Nothing may be dropped. Retype the whole listing exactly.

# DATASET EXTRACT
※ ※ ※

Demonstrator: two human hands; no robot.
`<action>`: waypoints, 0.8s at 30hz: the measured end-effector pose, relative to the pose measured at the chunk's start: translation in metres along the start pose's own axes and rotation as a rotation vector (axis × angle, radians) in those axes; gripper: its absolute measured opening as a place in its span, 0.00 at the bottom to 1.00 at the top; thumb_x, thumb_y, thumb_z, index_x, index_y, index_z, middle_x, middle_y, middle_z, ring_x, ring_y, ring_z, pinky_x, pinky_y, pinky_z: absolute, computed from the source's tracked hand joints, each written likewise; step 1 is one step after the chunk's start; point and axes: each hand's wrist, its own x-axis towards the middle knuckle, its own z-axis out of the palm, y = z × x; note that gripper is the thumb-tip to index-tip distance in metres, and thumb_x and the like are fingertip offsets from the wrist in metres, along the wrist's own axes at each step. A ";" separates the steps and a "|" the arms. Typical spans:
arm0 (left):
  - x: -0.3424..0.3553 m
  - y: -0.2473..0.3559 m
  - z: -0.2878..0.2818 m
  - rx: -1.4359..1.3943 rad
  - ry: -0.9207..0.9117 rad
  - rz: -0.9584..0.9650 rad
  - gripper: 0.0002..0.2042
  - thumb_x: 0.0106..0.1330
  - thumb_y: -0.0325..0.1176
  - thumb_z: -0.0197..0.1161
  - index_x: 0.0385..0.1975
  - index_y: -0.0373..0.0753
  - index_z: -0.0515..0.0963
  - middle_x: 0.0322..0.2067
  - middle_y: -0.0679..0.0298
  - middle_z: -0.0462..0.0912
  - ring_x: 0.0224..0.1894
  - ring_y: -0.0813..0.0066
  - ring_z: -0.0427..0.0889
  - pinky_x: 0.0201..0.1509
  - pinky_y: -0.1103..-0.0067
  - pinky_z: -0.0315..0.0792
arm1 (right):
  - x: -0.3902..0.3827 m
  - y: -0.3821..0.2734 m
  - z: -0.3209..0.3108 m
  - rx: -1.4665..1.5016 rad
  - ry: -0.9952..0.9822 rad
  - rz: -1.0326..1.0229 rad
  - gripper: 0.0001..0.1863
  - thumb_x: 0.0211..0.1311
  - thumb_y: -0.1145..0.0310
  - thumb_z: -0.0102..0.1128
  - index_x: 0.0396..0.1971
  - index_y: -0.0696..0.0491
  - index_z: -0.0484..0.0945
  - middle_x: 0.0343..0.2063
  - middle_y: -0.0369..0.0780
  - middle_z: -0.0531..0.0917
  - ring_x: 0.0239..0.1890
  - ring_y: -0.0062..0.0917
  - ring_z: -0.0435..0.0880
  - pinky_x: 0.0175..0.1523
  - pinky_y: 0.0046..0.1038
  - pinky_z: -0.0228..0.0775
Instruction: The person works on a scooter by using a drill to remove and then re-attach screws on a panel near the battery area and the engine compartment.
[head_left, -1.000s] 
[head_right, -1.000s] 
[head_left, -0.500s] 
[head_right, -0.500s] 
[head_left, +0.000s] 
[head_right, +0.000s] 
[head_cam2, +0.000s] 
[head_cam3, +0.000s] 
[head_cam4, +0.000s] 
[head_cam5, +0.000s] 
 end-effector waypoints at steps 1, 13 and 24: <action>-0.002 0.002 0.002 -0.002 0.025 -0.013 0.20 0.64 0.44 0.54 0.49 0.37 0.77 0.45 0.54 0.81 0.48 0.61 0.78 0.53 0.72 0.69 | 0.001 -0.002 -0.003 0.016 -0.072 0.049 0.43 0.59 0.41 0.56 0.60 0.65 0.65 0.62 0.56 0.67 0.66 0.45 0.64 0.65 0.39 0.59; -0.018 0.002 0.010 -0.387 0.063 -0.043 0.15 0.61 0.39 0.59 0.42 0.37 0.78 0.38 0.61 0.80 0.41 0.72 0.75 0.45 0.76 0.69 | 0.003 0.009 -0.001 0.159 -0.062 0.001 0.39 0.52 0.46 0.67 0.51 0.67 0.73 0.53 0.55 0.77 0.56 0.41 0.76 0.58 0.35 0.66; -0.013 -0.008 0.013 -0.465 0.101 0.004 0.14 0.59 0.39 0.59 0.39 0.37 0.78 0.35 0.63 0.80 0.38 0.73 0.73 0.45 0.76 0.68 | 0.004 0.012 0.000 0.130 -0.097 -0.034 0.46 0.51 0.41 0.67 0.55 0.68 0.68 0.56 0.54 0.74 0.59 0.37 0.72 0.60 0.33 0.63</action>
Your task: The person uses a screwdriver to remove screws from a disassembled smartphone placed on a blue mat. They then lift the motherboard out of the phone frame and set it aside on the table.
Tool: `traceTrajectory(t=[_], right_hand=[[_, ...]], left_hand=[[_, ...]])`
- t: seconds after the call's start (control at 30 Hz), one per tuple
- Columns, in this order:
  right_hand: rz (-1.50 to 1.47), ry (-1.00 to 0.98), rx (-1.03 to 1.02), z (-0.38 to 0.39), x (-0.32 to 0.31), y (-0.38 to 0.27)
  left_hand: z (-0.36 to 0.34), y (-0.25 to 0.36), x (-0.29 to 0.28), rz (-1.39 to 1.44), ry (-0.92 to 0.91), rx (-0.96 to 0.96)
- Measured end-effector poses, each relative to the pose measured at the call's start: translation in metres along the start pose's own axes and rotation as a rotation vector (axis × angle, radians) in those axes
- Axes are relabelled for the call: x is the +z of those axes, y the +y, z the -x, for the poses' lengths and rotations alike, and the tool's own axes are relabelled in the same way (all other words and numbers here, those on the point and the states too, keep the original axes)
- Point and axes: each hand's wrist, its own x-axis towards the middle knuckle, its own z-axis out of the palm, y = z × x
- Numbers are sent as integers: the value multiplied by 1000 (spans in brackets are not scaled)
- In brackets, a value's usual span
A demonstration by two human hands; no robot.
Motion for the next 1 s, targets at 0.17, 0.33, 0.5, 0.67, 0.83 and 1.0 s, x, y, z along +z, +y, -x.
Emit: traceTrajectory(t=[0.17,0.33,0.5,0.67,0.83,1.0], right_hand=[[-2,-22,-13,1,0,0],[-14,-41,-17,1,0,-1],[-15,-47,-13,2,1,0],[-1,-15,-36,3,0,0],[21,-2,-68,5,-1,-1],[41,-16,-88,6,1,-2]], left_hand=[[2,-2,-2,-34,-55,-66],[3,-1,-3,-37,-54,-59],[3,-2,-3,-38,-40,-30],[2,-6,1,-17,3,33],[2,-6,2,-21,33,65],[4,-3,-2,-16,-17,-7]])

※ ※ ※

# ANSWER TO THE EXERCISE
Demonstrator: two human hands; no robot.
`<action>`: waypoints, 0.8s at 30hz: the measured end-effector pose, relative to the pose measured at the chunk's start: translation in metres along the start pose's own axes and rotation as a rotation vector (axis × angle, radians) in those axes; gripper: its absolute measured opening as a place in its span, 0.00 at the bottom to 1.00 at the top; thumb_x, thumb_y, thumb_z, index_x, index_y, index_z, middle_x, middle_y, middle_z, ring_x, ring_y, ring_z, pinky_x, pinky_y, pinky_z: absolute, computed from the source's tracked hand joints, each written likewise; step 1 is one step after the chunk's start; point and axes: each hand's wrist, its own x-axis towards the middle knuckle, its own z-axis out of the palm, y = z × x; note that gripper is the thumb-tip to index-tip distance in metres, and thumb_x and the like are fingertip offsets from the wrist in metres, along the wrist's own axes at each step. A ";" separates the steps and a "|" the arms. Typical spans:
arm0 (left):
  - x: -0.3424..0.3553 m
  - y: -0.2473..0.3559 m
  - z: -0.2878..0.2818 m
  - rx: -1.4359..1.3943 rad
  - ry: -0.9207..0.9117 rad
  - rz: -0.9584..0.9650 rad
  - gripper: 0.0002..0.2042
  - thumb_x: 0.0106..0.1330
  - thumb_y: -0.0325..0.1176
  - thumb_z: -0.0197..0.1161
  - index_x: 0.0385..0.1975
  - index_y: -0.0373..0.0753
  - index_z: -0.0515..0.0963
  - middle_x: 0.0322..0.2067
  - middle_y: -0.0679..0.0298
  - middle_z: -0.0462..0.0912
  - ring_x: 0.0224..0.1894
  - ring_y: -0.0813..0.0066
  - ring_z: -0.0427..0.0889
  - pinky_x: 0.0201..0.1509
  - pinky_y: -0.1103..-0.0067
  - pinky_z: -0.0315..0.0792
arm1 (right):
  - x: -0.3902..0.3827 m
  - y: -0.3821..0.2734 m
  - z: -0.3209..0.3108 m
  - rx: -1.4665..1.5016 rad
  - ry: -0.9952..0.9822 rad
  - rz: -1.0326..1.0229 rad
  - gripper: 0.0001..0.1863
  - thumb_x: 0.0211..0.1311
  - thumb_y: -0.1145..0.0310
  - thumb_z: -0.0102..0.1128
  - index_x: 0.0396..0.1971
  - index_y: -0.0696..0.0491
  - index_z: -0.0484..0.0945
  - middle_x: 0.0343..0.2063
  - middle_y: -0.0369..0.0780
  - middle_z: -0.0531..0.0917
  - ring_x: 0.0239..0.1890
  - ring_y: -0.0062..0.0917
  - ring_z: -0.0435..0.0880
  - pinky_x: 0.0175..0.1523
  - pinky_y: 0.0046..0.1038
  - pinky_z: -0.0228..0.0775
Instruction: The person works on a scooter by using a drill to remove and then re-attach screws on a panel near the battery area and the engine compartment.
[head_left, -1.000s] 
[head_right, -1.000s] 
[head_left, -0.500s] 
[head_right, -0.500s] 
[head_left, +0.000s] 
[head_right, +0.000s] 
[head_cam2, +0.000s] 
[head_cam3, +0.000s] 
[head_cam4, +0.000s] 
[head_cam5, +0.000s] 
 end-effector waypoints at steps 1, 13 and 24: <action>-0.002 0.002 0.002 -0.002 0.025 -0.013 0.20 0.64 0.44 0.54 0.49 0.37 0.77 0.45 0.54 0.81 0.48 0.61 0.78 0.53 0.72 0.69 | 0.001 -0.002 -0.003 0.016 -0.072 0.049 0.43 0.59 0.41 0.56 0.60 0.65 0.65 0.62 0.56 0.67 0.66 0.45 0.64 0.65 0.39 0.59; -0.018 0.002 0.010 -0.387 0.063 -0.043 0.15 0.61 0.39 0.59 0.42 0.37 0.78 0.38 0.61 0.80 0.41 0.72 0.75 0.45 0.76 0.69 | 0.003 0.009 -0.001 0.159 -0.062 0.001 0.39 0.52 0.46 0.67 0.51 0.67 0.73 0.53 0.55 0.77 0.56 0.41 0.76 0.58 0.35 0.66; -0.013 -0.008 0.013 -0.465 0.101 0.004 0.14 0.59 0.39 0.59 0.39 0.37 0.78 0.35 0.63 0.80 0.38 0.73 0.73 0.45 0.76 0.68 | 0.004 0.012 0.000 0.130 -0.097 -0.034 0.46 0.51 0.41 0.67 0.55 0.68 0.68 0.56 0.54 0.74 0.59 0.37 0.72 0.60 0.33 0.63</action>
Your task: The person uses a screwdriver to remove screws from a disassembled smartphone placed on a blue mat. They then lift the motherboard out of the phone frame and set it aside on the table.
Tool: `traceTrajectory(t=[_], right_hand=[[_, ...]], left_hand=[[_, ...]])`
- t: seconds after the call's start (control at 30 Hz), one per tuple
- Columns, in this order:
  right_hand: rz (-1.50 to 1.47), ry (-1.00 to 0.98), rx (-1.03 to 1.02), z (-0.38 to 0.39), x (-0.32 to 0.31), y (-0.38 to 0.27)
  left_hand: z (-0.36 to 0.34), y (-0.25 to 0.36), x (-0.29 to 0.28), rz (-1.39 to 1.44), ry (-0.92 to 0.91), rx (-0.96 to 0.96)
- Measured end-effector poses, each relative to the pose measured at the call's start: translation in metres along the start pose's own axes and rotation as a rotation vector (axis × angle, radians) in those axes
- Axes are relabelled for the call: x is the +z of those axes, y the +y, z the -x, for the poses' lengths and rotations alike, and the tool's own axes are relabelled in the same way (all other words and numbers here, those on the point and the states too, keep the original axes)
- Point and axes: each hand's wrist, its own x-axis towards the middle knuckle, its own z-axis out of the palm, y = z × x
- Numbers are sent as integers: the value multiplied by 1000 (spans in brackets are not scaled)
- In brackets, a value's usual span
A demonstration by two human hands; no robot.
Motion for the next 1 s, targets at 0.17, 0.33, 0.5, 0.67, 0.83 and 1.0 s, x, y, z along +z, +y, -x.
Emit: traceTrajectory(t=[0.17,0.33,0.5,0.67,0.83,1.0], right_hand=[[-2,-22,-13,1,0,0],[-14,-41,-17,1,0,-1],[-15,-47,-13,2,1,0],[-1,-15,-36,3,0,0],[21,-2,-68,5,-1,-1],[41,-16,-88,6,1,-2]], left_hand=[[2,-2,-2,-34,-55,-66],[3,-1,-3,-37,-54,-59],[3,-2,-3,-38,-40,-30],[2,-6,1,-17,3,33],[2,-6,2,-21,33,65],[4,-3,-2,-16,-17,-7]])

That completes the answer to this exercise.